Tignous, l’humour noir
Sale gosse à la mèche rebelle et à la répartie imparable, Bernard Verlhac est surnommé par sa grand-mère occitane "petite teigne". Le gamin féru de dessin en fera son pseudonyme. Admirateur d’Hugo Pratt, le père de Corto Maltese, héritier de Reiser et de Siné, le virulent Tignous, 57 ans, pratiquait le mauvais esprit avec jubilation, traquait le capitalisme sauvage, les inégalité sociales et la frénésie économique.

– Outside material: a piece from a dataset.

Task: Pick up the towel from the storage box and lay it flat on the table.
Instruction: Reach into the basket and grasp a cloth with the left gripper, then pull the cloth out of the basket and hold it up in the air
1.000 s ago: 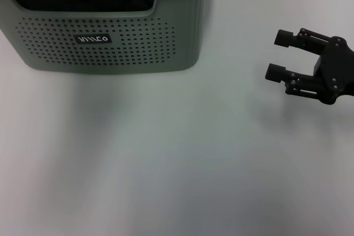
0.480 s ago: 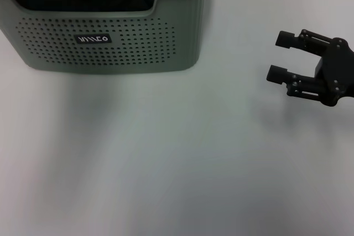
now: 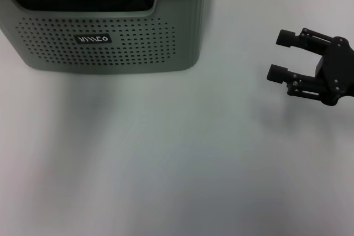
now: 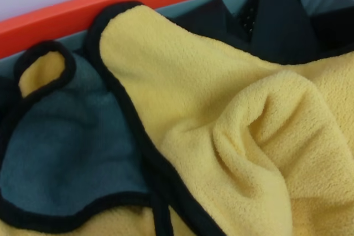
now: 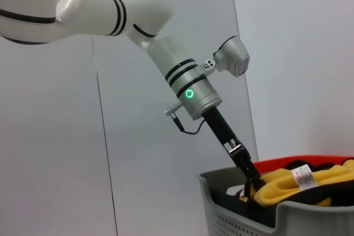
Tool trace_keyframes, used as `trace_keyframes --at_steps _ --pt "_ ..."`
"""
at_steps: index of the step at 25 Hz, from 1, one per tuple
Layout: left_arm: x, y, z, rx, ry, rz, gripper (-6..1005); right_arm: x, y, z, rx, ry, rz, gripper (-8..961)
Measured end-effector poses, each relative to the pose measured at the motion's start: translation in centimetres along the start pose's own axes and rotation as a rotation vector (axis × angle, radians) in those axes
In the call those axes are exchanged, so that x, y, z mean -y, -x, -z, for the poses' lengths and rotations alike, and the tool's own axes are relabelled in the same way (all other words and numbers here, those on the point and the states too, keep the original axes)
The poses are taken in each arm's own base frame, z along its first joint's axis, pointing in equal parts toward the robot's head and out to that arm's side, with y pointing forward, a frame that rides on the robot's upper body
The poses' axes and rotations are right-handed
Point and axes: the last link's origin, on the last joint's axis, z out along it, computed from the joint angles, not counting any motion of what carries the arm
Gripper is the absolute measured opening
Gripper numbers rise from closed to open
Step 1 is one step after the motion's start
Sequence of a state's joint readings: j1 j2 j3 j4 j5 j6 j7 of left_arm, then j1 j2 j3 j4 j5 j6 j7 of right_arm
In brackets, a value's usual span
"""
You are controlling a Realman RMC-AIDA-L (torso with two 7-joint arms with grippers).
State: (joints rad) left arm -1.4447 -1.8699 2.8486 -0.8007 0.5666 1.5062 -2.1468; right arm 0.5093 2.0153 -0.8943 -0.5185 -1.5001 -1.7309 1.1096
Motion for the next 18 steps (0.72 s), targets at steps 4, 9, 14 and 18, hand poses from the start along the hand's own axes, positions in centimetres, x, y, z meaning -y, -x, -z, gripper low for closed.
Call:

Dans son viseur aussi : les militaires, l’Eglise, le clergé et la connerie des médias de masse. Toujours grinçant et percutant, parfois désespéré, ce Parisien dessinait avec un pessimisme intelligent pour la presse depuis 1980. Outre Charlie Hebdo, il publiait dans Marianne, Télérama, VSD, L'Humanité, L'Express, Fluide Glacial, L'Echo des Savanes et ses caricatures animaient les débats des émissions de Laurent Ruquier sur France 2, de Marc-Olivier Fogiel sur M6 ou de Bruno Masure sur Public Sénat.
Lucide, proche de l’info magazine, mais en la traitant avec la distance nécessaire, Tignous pratiquait une forme de journalisme dont le dessin était le mode d’expression. En se frottant ainsi à l'actualité, Tignous n'est plus seulement un illustrateur et devient un journaliste, dont le dessin est le mode d'expression.
Malgré son air bougon, son comique à rebrousse-poil, Tignous n’avait rien d’un ours mal léché. Ce père de quatre enfants, pote du chanteur Renaud était un épicurien, un gars ultra-doué, surtout pour l’amitié.